• TRY IT: Search the entries for the line containing "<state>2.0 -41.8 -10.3". Repeat it, then every line after it, exactly through the final line.

----- MATERIAL FOR THIS TASK -----

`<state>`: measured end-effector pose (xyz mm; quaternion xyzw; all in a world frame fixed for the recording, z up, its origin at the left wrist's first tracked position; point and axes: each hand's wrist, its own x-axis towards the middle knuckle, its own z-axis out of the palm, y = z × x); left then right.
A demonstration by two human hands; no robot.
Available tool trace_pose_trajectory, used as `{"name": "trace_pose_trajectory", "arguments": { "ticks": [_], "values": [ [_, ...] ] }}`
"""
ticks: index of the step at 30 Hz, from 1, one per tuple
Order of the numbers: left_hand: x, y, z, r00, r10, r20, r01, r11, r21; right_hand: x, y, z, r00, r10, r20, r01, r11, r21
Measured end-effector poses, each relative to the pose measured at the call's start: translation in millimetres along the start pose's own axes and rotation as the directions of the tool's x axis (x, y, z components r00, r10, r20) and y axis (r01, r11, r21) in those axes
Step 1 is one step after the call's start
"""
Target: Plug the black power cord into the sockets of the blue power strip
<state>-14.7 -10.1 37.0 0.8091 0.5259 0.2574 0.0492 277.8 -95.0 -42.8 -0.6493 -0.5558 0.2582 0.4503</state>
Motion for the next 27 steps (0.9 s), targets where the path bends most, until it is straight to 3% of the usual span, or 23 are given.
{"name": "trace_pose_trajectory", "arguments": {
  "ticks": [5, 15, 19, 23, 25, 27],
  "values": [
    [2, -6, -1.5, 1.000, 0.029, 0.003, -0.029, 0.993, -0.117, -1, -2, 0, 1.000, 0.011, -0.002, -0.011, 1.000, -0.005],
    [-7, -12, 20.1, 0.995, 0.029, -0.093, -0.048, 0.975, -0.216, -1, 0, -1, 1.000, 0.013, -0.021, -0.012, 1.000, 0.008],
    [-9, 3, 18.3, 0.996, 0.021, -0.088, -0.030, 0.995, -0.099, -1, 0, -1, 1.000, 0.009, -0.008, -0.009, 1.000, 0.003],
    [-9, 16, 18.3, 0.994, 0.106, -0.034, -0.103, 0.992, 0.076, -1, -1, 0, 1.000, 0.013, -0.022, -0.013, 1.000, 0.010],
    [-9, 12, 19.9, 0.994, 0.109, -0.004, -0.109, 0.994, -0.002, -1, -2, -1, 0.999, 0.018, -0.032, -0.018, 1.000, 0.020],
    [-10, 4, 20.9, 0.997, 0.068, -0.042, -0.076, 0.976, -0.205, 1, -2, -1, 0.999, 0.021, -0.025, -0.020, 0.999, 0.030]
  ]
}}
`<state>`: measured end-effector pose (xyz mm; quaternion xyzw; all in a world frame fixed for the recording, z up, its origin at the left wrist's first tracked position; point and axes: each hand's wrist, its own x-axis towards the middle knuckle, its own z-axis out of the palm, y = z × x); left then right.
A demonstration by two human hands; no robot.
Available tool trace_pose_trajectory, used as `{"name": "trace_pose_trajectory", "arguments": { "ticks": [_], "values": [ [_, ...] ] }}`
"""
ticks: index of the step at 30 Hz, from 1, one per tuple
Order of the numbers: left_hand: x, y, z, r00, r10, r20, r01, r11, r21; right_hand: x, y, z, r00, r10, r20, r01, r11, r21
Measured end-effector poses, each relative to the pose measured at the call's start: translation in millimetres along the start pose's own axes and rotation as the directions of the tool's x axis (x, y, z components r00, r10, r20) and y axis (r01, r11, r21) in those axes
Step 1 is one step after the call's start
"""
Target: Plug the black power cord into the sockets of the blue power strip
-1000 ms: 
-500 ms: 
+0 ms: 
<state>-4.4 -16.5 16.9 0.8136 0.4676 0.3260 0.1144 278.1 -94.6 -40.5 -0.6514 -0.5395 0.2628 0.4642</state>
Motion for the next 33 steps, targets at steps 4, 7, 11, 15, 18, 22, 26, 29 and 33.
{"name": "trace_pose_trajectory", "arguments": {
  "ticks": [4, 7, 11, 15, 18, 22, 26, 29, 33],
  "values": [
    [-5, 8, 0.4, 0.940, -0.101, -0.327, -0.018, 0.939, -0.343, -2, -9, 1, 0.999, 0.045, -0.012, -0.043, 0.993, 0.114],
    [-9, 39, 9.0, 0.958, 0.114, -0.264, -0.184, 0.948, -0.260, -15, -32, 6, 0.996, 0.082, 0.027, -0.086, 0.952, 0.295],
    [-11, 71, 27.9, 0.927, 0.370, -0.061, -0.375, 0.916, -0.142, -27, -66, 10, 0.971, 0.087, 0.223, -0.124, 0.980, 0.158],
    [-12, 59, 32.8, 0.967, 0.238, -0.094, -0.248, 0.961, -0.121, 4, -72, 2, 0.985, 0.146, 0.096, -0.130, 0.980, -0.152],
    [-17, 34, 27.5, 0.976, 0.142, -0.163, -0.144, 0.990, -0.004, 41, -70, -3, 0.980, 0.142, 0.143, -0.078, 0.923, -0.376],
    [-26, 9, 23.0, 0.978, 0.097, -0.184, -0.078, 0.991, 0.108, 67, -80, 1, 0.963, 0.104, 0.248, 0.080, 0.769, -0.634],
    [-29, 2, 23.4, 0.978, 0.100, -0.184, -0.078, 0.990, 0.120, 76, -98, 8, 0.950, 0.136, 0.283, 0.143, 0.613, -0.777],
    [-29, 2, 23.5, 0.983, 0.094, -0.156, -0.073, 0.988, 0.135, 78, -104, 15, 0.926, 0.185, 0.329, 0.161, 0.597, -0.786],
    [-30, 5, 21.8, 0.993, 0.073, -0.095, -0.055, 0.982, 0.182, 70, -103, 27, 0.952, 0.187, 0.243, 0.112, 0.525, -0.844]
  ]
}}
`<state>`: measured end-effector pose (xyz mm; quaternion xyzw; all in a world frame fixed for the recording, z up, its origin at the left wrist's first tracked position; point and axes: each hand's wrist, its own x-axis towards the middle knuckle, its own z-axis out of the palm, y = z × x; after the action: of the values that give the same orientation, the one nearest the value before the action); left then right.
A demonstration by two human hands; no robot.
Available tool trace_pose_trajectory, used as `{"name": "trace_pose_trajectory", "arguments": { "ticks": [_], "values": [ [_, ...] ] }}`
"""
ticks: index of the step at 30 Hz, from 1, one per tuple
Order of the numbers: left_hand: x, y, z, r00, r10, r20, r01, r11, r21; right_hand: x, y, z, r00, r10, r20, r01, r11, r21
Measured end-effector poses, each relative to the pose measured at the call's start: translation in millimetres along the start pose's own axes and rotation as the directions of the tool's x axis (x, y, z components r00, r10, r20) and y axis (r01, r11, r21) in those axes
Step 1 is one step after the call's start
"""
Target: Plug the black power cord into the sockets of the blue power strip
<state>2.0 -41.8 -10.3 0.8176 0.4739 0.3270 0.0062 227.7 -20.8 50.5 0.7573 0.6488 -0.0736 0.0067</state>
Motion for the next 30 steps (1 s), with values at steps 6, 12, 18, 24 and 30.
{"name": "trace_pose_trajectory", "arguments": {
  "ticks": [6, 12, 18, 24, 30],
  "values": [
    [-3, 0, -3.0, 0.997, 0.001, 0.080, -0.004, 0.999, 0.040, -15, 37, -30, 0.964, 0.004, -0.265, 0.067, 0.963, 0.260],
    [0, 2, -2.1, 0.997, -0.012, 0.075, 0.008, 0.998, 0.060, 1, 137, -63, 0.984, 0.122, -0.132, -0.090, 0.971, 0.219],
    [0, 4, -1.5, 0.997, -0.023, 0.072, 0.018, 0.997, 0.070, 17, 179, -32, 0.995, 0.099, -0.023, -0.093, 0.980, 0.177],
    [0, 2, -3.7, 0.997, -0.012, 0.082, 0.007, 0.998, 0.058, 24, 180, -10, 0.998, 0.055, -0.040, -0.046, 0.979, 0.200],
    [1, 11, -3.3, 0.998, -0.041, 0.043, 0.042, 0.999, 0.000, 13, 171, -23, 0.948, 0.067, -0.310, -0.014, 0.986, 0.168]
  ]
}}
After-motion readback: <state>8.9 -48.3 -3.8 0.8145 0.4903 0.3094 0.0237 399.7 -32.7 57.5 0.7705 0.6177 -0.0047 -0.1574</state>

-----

• OUTPUT BELOW:
<state>2.0 -41.8 -10.3 0.8176 0.4739 0.3270 0.0062 227.7 -20.8 50.5 0.7573 0.6488 -0.0736 0.0067</state>
Motion for the next 30 steps (1 s), with values at steps 6, 12, 18, 24 and 30.
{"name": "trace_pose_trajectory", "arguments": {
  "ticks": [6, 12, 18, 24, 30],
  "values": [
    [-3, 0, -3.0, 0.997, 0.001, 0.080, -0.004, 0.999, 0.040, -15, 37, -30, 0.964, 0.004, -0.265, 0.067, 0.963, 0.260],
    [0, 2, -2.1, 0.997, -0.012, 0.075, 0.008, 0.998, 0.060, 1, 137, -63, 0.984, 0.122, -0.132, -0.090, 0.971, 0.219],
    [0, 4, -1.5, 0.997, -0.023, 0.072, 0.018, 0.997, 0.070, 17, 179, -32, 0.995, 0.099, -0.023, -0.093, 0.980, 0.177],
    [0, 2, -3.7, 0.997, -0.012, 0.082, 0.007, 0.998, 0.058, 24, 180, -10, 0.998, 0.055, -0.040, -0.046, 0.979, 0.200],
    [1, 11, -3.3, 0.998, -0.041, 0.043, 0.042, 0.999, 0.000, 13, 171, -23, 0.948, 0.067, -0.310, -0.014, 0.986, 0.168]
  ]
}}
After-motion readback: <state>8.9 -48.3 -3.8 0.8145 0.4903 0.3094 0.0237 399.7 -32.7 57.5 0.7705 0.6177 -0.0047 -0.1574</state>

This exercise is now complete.